Interim Measures in EU Competition Law: The Sleeping Giant Awakes?

Where you would want to apply interim measures is where you have novel cases and the problem of doing interim measures… is that you still have to prove that it is needed[1].

In the landscape of EU competition enforcement, interim measures have long been the exception rather than the norm. While theoretically powerful, their practical use has remained limited—so much that between IMS Health (2001) and Broadcom (2019), the European Commission has not adopted a single interim measure decision. This 18 year gap raises an important question: why has the Commission been so reluctant to use this tool?

At its core, an interim measure is a provisional remedy: it is meant to prevent serious and irreparable harm to competition before the final decision in a case is adopted. It works as a safeguard against the irreversible consequences that could result if the allegedly anticompetitive conduct were allowed to continue unchecked during the investigation.

Although in Regulation 17 the Commission was not explicitly granted such powers. The power to impose interim measures was originally derived from the case law, indeed, in Camera Care the CJEU held that the EC had the implied power to order interim measures to prevent infringement decisions from becoming ineffectual or even illusory because of the action of certain undertakings[2]. This was later codified in Article 8 of Regulation 1/2003, which formally enables the Commission to impose interim measures ex officio—that is, on its own initiative. This also meant that undertakings no longer enjoy a right to request for such measures directly.

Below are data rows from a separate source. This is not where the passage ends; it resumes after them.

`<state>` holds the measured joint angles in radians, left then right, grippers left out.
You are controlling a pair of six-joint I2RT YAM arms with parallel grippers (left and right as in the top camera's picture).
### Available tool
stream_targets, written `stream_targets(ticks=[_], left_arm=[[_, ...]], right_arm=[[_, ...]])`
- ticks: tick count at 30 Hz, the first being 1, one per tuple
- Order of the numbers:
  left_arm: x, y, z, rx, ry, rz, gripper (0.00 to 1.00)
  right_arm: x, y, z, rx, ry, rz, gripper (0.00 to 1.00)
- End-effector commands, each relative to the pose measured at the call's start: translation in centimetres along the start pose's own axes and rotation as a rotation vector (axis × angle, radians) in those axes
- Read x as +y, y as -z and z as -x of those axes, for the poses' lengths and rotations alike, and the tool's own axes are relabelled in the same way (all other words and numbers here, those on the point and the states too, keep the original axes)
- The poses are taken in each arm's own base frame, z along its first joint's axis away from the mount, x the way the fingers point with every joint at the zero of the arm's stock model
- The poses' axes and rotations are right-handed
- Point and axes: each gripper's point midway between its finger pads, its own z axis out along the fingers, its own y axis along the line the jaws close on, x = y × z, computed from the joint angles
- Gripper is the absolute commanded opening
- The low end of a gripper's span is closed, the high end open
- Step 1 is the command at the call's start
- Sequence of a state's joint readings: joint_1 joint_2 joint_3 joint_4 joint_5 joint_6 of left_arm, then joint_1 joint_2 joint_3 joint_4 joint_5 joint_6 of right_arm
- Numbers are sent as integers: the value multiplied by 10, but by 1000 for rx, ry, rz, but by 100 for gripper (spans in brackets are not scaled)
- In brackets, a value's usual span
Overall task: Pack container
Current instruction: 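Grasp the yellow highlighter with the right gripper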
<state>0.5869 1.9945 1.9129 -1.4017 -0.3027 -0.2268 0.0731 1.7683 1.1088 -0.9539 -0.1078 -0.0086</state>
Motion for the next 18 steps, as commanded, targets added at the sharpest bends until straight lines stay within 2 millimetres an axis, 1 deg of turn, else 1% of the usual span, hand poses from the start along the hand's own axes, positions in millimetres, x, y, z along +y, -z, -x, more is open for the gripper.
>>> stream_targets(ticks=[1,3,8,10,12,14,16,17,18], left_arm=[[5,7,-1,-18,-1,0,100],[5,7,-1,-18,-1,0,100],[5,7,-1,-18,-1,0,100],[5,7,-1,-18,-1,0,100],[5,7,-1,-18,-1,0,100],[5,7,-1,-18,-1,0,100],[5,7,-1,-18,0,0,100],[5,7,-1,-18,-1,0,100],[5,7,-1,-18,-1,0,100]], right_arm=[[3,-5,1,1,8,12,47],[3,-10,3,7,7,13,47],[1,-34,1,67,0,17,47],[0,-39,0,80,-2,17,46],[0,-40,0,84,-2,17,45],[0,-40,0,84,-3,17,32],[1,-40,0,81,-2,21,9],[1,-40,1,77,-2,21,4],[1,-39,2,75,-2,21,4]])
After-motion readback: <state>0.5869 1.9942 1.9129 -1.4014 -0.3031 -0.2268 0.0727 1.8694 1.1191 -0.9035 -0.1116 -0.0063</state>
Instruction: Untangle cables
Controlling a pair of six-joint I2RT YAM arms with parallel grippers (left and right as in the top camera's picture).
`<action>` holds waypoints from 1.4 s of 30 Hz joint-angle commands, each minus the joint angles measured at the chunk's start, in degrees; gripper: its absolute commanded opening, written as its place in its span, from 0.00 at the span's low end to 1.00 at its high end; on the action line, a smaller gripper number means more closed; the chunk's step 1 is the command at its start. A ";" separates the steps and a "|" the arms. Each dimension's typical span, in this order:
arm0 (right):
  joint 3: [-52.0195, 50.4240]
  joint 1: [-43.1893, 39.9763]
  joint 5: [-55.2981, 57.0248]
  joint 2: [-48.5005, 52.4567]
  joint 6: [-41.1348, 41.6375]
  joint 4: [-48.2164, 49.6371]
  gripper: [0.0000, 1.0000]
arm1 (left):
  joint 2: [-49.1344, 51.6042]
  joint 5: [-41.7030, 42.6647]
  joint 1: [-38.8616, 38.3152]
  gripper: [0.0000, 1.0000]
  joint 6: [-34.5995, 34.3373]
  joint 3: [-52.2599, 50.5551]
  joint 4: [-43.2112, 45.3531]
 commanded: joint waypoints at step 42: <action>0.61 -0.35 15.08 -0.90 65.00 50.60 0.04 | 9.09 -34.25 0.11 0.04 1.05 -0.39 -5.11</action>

Several factors help explain the Commission’s longstanding reluctance:

  • First, the removal of the complainant’s right to request interim measures has reduced the pressure on the EC to act. As suggested in paragraph 80 of the Commission’s Complaints Notice, complainants should seek interim relief to national courts or NCAs[3]. In practice, this has shifted the burden of interim enforcement to the national level.
  • Second, interim measures require a parallel procedure with distinct procedural guarantees and the likelihood of judicial review. For a resource-limited authority like DG COMP, this implies added complexity and risks delaying the main investigation.
  • Third, the Commission must show not only a prima facie infringement, but also the existence of a serious and irreparable harm to competition. This requires a high evidentiary standard, particularly difficult to meet in cases involving new theories of harm.
  • Fourth, if interim measures are later found unjustified, the Commission may face damages (Schneider Electric). This can act as a deterrent effect and it can be magnified in cases involving new legal theories of harms, where the danger of a false positive is greater.
  • Fifth and lastly, there’s the concern of false positives, where early intervention, especially in complex or innovative markets, risks “picking winners.”

Yet in Broadcom (2019), the Commission’s approach shifted. The Commission imposed interim measures to order Broadcom to stop imposing exclusivity requirements to purchasers—its first use in nearly two decades. Interestingly, these interim measures later formed the basis for a commitments decision under Article 9. This suggest that interim measures can function as a form of strategic leverage to prompt voluntary compliance under Article 9.

This evolution could indeed point to a more pragmatic approach: while still rarely used, interim measures may become a tool of strategic negotiation for future commitment and therefore, to address the concerns of the enforcer in a more direct and effective way. In this sense, interim measures may be awakening, not as blunt instruments, but as subtle tools for anticipatory enforcement.


[1] Alec J. Burnside and Adam Kidane, “Interim Measures: An Overview of EU and National Case Law,” e-Competitions Bulletin, June 7, 2018: https://www.concurrences.com/en/review/issues/no-4-2016/case-comments/evidences-the-general-court-of-the-european-union-holds-private-wiretaps

[2] Order of the Court, 17 January 1980, Camera Care Ltd v Commission of the European Communities, para. 2, ECLI:EU:C:1980:18.

[3] Commission Notice on the handling of complaints by the Commission under Articles 81 and 82 of the EC Treaty.